O jornal Estadão divulgou mensagens interceptadas pela Operação Muditia do Ministério Público de São Paulo, que evidenciam Flávio Inha negociando propina com o cantor de pagode Vagner Borges Dias, conhecido como “Latrell Brito”. As conversas datadas de junho de 2020 sugerem um esquema de corrupção envolvendo a prefeitura de Ferraz de Vasconcelos no pagamento de contratos de limpeza.

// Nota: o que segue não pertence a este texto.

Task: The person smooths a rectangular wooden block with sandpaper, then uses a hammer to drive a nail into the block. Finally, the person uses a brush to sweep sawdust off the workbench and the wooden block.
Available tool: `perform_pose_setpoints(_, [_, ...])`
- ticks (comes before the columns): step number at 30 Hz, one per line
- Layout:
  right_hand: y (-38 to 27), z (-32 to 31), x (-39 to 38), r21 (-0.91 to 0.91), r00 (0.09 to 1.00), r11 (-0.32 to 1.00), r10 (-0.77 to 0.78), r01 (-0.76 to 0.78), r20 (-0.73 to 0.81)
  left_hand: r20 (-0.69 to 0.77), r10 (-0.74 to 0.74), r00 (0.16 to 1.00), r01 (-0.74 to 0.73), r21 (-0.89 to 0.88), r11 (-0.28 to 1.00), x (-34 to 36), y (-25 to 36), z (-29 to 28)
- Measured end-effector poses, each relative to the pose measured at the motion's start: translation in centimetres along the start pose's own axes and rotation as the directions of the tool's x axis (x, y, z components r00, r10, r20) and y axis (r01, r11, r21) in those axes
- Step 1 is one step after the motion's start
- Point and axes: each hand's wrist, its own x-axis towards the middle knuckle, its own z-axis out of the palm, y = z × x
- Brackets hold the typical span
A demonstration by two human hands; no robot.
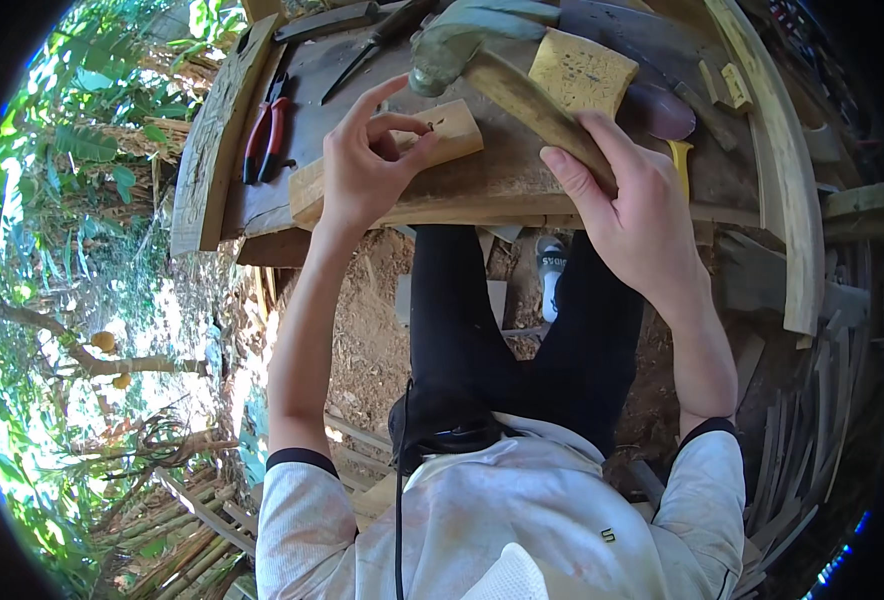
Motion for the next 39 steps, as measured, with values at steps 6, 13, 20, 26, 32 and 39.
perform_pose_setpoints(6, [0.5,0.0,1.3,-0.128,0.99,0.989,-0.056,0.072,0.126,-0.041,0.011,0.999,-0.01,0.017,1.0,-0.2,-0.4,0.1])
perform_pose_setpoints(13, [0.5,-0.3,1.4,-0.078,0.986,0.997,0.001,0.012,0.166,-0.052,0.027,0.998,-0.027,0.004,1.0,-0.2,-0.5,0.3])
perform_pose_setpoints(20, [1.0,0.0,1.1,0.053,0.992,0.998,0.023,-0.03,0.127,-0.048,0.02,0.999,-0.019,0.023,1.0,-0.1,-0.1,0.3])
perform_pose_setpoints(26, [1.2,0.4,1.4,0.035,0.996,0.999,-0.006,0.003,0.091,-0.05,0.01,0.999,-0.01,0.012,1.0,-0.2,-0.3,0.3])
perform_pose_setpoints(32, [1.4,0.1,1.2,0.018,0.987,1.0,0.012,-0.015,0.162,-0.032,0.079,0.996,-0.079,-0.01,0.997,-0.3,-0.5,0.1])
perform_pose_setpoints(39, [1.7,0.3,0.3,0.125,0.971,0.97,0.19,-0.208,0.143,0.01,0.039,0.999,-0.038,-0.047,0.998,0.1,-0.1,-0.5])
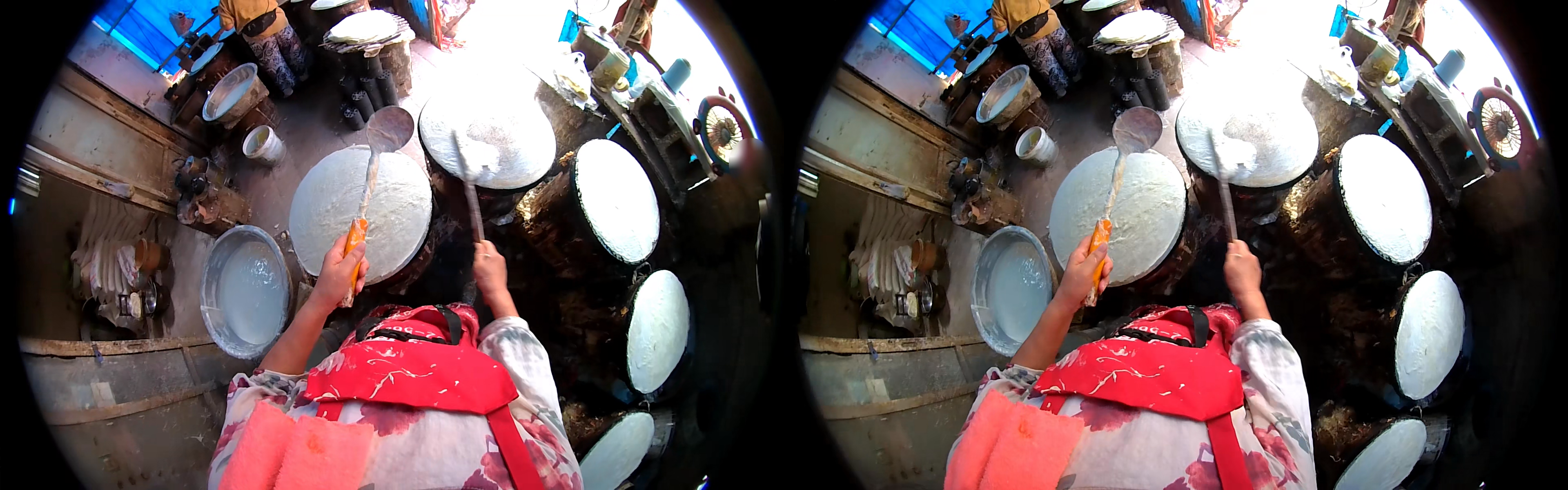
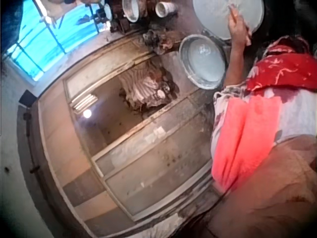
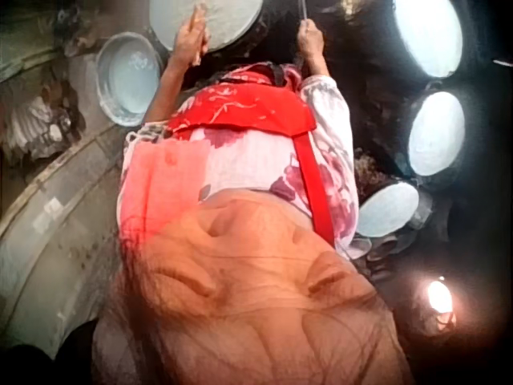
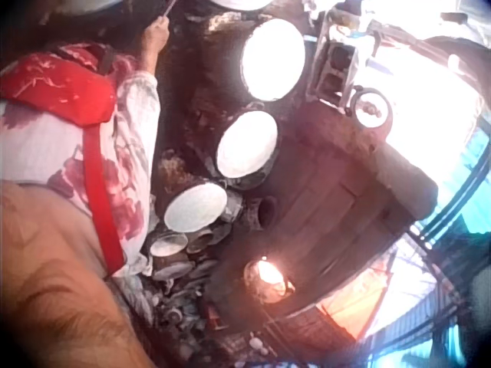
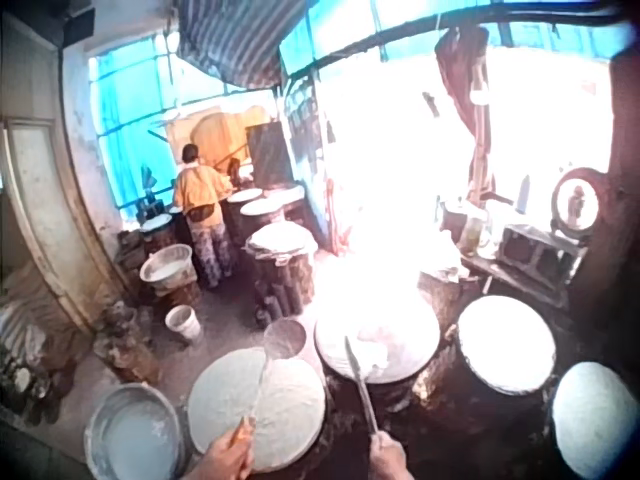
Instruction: The person pours batter onto hot griddles, spreads it evenly with a wooden tool, and flips the cooked cakes. They repeat this process across multiple griddles, removing finished cakes and placing them on a stack.
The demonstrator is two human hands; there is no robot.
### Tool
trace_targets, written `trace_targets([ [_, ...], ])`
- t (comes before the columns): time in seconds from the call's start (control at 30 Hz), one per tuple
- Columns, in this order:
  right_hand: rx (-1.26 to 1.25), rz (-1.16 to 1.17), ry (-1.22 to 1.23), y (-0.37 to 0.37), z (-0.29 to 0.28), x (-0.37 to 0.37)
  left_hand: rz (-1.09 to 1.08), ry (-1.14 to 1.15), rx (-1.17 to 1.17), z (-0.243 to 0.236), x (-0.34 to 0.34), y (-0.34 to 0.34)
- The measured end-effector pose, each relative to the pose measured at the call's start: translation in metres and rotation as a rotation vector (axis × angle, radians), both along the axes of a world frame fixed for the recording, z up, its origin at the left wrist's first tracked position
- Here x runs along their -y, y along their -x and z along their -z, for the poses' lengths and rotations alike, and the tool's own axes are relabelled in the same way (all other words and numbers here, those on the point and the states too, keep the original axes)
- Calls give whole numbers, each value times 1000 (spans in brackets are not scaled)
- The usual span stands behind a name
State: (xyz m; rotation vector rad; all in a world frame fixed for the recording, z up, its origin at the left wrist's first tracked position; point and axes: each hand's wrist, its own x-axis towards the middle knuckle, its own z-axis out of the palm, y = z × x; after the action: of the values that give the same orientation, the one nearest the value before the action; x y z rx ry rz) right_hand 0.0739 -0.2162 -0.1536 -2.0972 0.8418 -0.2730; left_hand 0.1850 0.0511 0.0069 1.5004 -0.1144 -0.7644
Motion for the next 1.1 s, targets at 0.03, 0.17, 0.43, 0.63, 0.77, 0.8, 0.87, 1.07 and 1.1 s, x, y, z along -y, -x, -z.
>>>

Além de Flávio Inha, a Operação Muditia resultou na prisão de outros políticos, como os vereadores Luiz Carlos Alves Dias e Ricardo de Oliveira, e de outros envolvidos nos esquemas ilícitos. O Supremo Tribunal Federal negou o pedido de liberdade de Flávio Inha, mantendo-o detido devido à gravidade das acusações.
A população de Ferraz de Vasconcelos agora espera que Ewerton Inha possa se posicionar diante das denúncias que envolvem seu pai e contribuir para a transparência e integridade na esfera política local. A permanência de figuras políticas envolvidas em escândalos de corrupção pode minar a confiança da comunidade e comprometer o desenvolvimento da região.